Loading [MathJax]/extensions/TeX/boldsymbol.js

Deriving the Lasso Regression Equations

Using the matrix-vector expression for Lasso regression, we have the following cost function

$C(\boldsymbol{X},\boldsymbol{\beta})=\frac{1}{n}\left\{(\boldsymbol{y}-\boldsymbol{X}\boldsymbol{\beta})^T(\boldsymbol{y}-\boldsymbol{X}\boldsymbol{\beta})\right\}+\lambda\vert\vert\boldsymbol{\beta}\vert\vert_1,$

Taking the derivative with respect to $\boldsymbol{\beta}$ and recalling that the derivative of the absolute value is (we drop the boldfaced vector symbol for simplicity)

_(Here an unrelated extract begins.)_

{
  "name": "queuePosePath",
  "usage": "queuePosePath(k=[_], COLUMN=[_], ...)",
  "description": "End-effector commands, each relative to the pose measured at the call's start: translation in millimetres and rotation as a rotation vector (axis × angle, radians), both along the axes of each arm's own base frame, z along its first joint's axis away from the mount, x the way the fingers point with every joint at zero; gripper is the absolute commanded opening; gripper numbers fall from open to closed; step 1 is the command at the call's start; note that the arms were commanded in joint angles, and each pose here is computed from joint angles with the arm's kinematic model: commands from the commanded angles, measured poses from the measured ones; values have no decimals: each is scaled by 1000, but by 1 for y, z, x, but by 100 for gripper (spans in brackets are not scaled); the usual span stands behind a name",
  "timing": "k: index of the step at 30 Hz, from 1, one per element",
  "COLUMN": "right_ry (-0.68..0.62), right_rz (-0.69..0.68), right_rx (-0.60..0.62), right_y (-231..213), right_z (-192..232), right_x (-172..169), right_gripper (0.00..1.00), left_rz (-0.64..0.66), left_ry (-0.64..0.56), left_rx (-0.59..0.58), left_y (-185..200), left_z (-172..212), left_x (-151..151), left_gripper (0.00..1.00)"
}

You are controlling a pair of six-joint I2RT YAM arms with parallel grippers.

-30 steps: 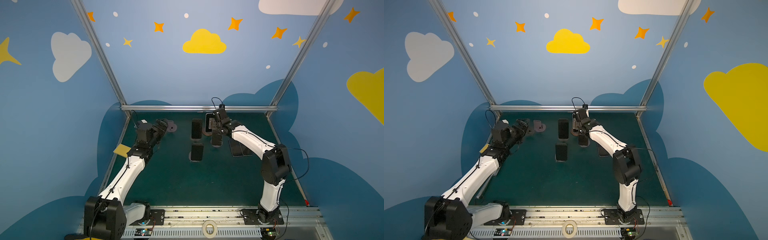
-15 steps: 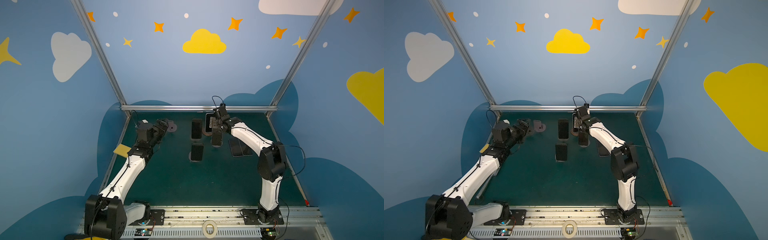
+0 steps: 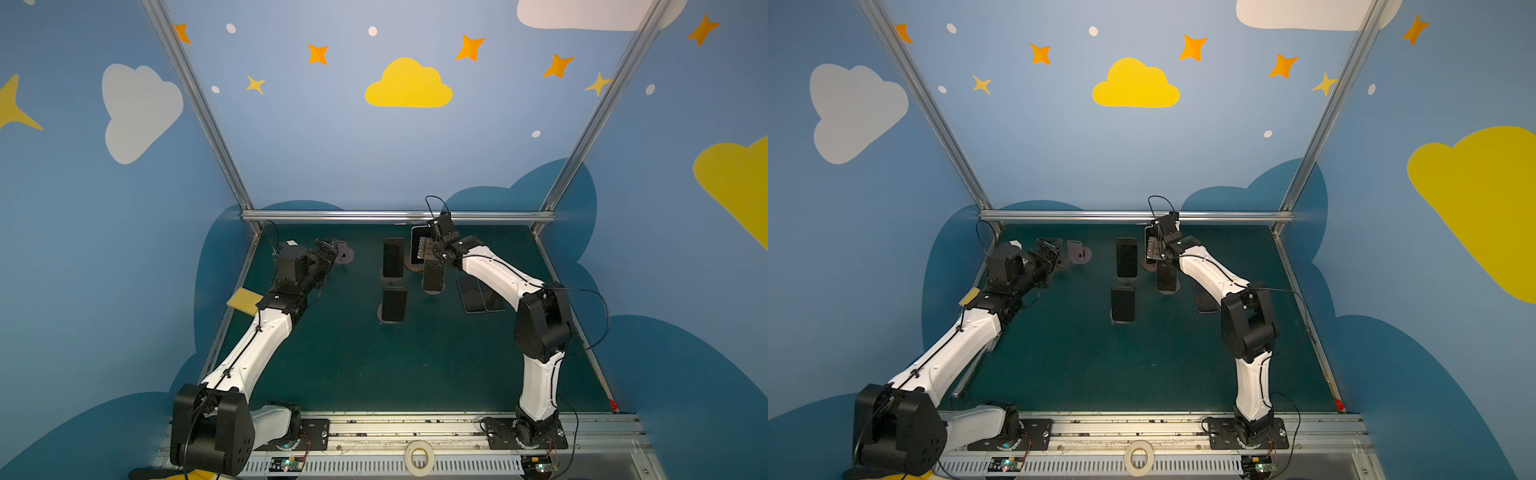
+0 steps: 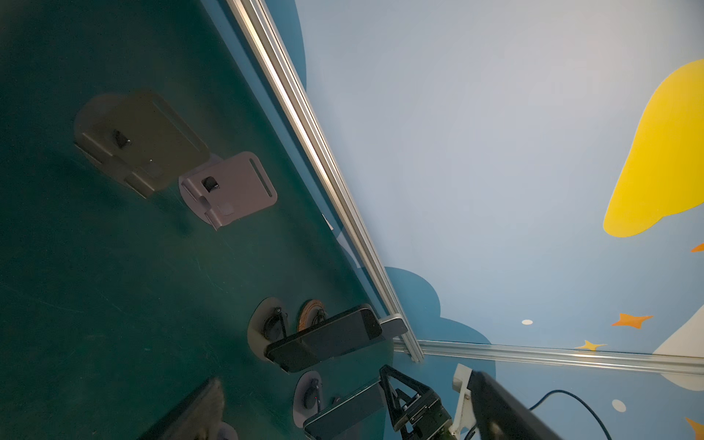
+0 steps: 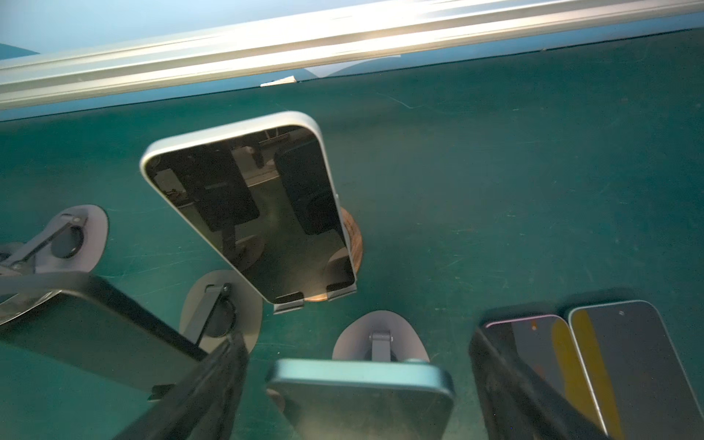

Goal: Remove the phone from the phone stand

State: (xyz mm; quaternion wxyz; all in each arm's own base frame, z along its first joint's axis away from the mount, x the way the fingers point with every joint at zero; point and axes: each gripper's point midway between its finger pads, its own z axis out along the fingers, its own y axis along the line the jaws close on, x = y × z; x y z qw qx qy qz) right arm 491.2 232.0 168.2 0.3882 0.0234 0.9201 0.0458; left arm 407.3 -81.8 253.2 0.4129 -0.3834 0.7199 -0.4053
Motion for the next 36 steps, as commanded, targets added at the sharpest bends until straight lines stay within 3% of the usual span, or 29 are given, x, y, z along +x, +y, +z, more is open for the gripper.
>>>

$\frac{d \vert \beta\vert}{d \beta}=\mathrm{sgn}(\beta)=\left\{\begin{array}{cc} 1 & \beta > 0 \\-1 & \beta < 0, \end{array}\right.$

we have that the derivative of the cost function is

$\frac{\partial C(\boldsymbol{X},\boldsymbol{\beta})}{\partial \boldsymbol{\beta}}=-\frac{2}{n}\boldsymbol{X}^T(\boldsymbol{y}-\boldsymbol{X}\boldsymbol{\beta})+\lambda sgn(\boldsymbol{\beta})=0,$

and reordering we have

$\boldsymbol{X}^T\boldsymbol{X}\boldsymbol{\beta}+\lambda sgn(\boldsymbol{\beta})=\boldsymbol{X}^T\boldsymbol{y}.$

This equation does not lead to a nice analytical equation as in Ridge regression or ordinary least squares. We have absorbed the factor $2/n$ in a redefinition of the parameter $\lambda$ . We will solve this type of problems using libraries like scikit-learn.